* Description of the task:
For this exercise, return exactly the lines of the material below that begin at the one with "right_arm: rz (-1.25" and stop after the one with "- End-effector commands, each".

* Recorded information:
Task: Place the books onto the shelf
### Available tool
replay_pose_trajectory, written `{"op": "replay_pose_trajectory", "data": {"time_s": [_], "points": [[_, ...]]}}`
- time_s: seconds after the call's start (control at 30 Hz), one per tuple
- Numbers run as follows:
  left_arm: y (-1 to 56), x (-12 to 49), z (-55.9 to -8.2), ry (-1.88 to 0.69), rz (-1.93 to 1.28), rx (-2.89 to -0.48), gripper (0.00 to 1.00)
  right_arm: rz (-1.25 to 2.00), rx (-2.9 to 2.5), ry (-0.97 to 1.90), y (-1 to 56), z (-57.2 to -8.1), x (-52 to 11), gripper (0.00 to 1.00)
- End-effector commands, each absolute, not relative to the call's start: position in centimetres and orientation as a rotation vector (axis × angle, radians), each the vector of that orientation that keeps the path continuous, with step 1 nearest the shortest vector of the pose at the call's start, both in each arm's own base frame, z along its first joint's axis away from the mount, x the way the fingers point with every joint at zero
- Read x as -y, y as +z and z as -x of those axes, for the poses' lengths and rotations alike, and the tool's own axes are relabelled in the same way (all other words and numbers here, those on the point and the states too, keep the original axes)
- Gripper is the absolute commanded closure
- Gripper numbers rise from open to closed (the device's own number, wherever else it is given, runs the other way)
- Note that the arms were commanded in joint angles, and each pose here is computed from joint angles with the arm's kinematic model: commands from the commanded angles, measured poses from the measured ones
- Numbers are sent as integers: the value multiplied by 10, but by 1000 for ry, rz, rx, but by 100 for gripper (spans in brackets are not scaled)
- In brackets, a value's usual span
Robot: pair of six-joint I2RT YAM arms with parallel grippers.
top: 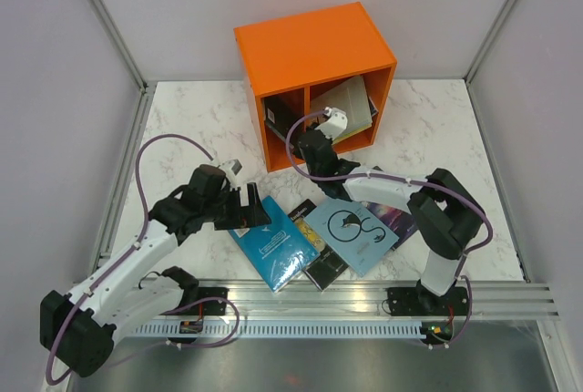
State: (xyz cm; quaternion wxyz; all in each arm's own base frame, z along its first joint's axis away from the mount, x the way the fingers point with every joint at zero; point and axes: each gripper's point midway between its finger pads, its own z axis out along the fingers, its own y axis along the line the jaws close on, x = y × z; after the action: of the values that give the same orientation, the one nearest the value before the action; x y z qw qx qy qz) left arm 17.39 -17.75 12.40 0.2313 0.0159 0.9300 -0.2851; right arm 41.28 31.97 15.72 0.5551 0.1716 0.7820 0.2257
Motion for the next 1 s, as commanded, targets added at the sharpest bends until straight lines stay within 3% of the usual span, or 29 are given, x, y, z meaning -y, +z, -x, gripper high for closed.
{"op": "replay_pose_trajectory", "data": {"time_s": [0.0,0.13,0.3,0.43,0.67,0.9,0.97], "points": [[135,177,-176,-779,-57,-2504,0,-608,-1680,246,176,-430,-261,100],[138,178,-175,-782,-70,-2496,0,-737,-1629,153,178,-427,-227,100],[136,178,-176,-766,-69,-2504,0,-686,-1687,288,180,-426,-253,100],[132,179,-175,-765,-78,-2524,0,-733,-1652,183,178,-408,-237,100],[131,177,-180,-734,-64,-2511,0,-553,-1780,560,174,-400,-291,100],[138,186,-233,-660,88,-2405,2,-450,-1773,696,188,-408,-342,100],[142,190,-255,-632,141,-2361,8,-424,-1782,681,191,-414,-348,100]]}}
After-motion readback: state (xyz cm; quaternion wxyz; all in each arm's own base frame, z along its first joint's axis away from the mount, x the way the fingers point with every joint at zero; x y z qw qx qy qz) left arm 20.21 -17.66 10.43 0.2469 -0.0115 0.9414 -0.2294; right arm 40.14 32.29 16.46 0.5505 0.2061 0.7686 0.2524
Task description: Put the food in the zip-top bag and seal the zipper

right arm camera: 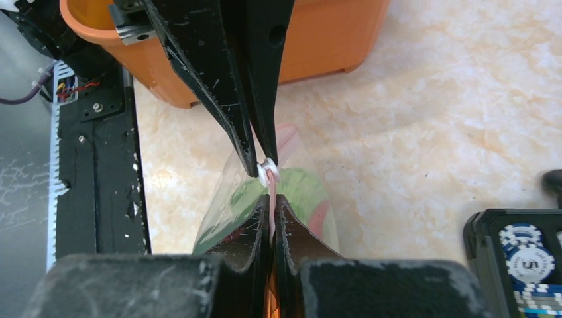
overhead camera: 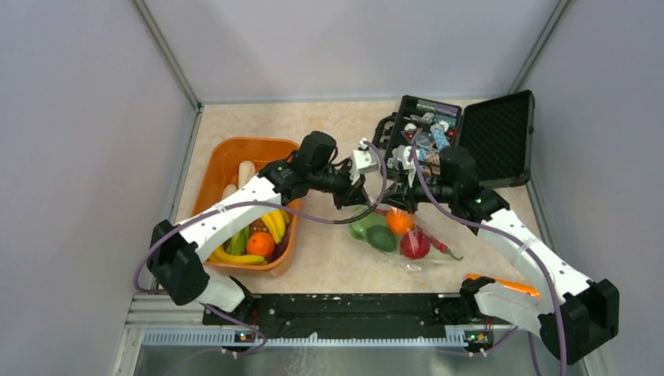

* Response to this task:
  right_arm: rz (-1.25 to 2.00), rx (-2.9 to 2.5), ry (-0.97 to 1.90), y (-1 to 56), z (-57.2 to -8.1), x (-52 to 11), gripper (0.00 to 1.00)
- End-effector commands, each absolute, not relative to the call's start: position in centimetres and orientation as a rotation vector (axis × angle, radians), each the vector of that orientation that keeps the path continuous, with step 1 nearest the shortest vector of the pose at the call's start, both in each arm's own base frame, z along its first joint's axis away from the mount, x the way the fingers point with every joint at zero

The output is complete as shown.